Have a question about this project? Sign up for a free GitHub account to open an issue and contact its maintainers and the community.

By clicking “Sign up for GitHub”, you agree to our terms of service and privacy statement. We’ll occasionally send you account related emails.

Already on GitHub? Sign in to your account

spanner-client: Retry PDML on "Received unexpected EOS on DATA frame from server" #7104

Closed
thiagotnunes opened this issue Jul 29, 2020 · 11 comments · Fixed by #7592
Closed
Assignees
Labels
api: spanner Issues related to the Spanner API. priority: p2 Moderately-important priority. Fix may not be included in next release. type: bug Error or flaw in code with unintended results or allowing sub-optimal usage patterns.

Comments

@thiagotnunes
Copy link
Contributor

This bug is related to the Spanner client library.

For long lived transactions (>= 30 minutes), in the case of large PDML changes, it is possible that the gRPC connection is terminated with an error "Received unexpected EOS on DATA frame from server".

In this case, we need to retry the transaction either with the received resume token obtained on reading the stream or from scratch. This will ensure that the PDML transaction continues to execute until it is successful or a hard timeout is reached.

We have already implemented such change in the Java client library, for more information see this PR: googleapis/java-spanner#360.

In order to test the fix, we can use a large spanner database. Please speak to @thiagotnunes for more details.

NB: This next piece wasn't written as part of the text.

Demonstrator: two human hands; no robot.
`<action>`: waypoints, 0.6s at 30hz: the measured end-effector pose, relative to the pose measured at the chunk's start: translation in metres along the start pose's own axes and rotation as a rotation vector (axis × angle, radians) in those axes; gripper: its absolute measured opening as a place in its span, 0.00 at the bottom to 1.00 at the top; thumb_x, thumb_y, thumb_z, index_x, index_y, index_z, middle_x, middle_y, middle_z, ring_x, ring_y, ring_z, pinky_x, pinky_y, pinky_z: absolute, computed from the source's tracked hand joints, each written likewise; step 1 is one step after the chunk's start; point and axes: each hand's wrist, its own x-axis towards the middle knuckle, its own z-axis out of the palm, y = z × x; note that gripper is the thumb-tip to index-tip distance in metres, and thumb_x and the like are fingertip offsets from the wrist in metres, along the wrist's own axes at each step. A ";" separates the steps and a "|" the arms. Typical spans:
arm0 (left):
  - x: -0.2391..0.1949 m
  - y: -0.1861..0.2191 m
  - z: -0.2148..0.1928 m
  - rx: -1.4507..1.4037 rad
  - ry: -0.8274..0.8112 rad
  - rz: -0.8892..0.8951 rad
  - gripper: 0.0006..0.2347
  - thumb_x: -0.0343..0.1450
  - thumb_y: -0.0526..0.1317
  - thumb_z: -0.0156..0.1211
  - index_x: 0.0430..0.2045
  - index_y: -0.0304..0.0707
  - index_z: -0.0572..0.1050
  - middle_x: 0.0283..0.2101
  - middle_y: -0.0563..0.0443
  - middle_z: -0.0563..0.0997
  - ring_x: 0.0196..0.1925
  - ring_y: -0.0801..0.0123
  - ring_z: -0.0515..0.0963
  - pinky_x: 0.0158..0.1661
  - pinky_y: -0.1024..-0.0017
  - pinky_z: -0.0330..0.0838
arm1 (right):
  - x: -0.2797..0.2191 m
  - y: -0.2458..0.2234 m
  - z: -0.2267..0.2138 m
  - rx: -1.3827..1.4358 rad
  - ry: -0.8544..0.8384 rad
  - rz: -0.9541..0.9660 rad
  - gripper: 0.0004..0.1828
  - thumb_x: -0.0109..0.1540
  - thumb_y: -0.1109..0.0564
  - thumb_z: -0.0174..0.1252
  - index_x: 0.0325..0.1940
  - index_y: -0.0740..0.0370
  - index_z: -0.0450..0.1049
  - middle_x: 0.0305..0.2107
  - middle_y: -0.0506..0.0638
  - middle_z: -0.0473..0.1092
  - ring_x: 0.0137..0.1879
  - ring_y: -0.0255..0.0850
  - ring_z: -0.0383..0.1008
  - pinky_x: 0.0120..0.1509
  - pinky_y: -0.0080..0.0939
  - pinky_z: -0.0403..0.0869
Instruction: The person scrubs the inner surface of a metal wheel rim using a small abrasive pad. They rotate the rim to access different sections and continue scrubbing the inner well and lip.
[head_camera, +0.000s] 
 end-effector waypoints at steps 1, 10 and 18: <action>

@thiagotnunes thiagotnunes added the api: spanner Issues related to the Spanner API. label Jul 29, 2020
@yoshi-automation yoshi-automation added the triage me I really want to be triaged. label Jul 29, 2020
@skuruppu skuruppu added type: bug Error or flaw in code with unintended results or allowing sub-optimal usage patterns. priority: p2 Moderately-important priority. Fix may not be included in next release. and removed triage me I really want to be triaged. labels Jul 30, 2020
@skuruppu skuruppu assigned jiren and unassigned jiren Jul 30, 2020
@thiagotnunes thiagotnunes self-assigned this Aug 14, 2020
@thiagotnunes
Copy link
Contributor Author

thiagotnunes commented Aug 18, 2020

@jiren hey 👋 , could you help us debug this problem?

Here you can see the example I am trying to run and the error I am seeing: https://gist.github.com/thiagotnunes/1e18081d589ad690ebc962b2ed780244

I have tried tweaking the pool keepalive and that helps having the pdml running for a longer period, but it ultimately fails with the same error. Let me know if you have any questions or if I can help you in any other way.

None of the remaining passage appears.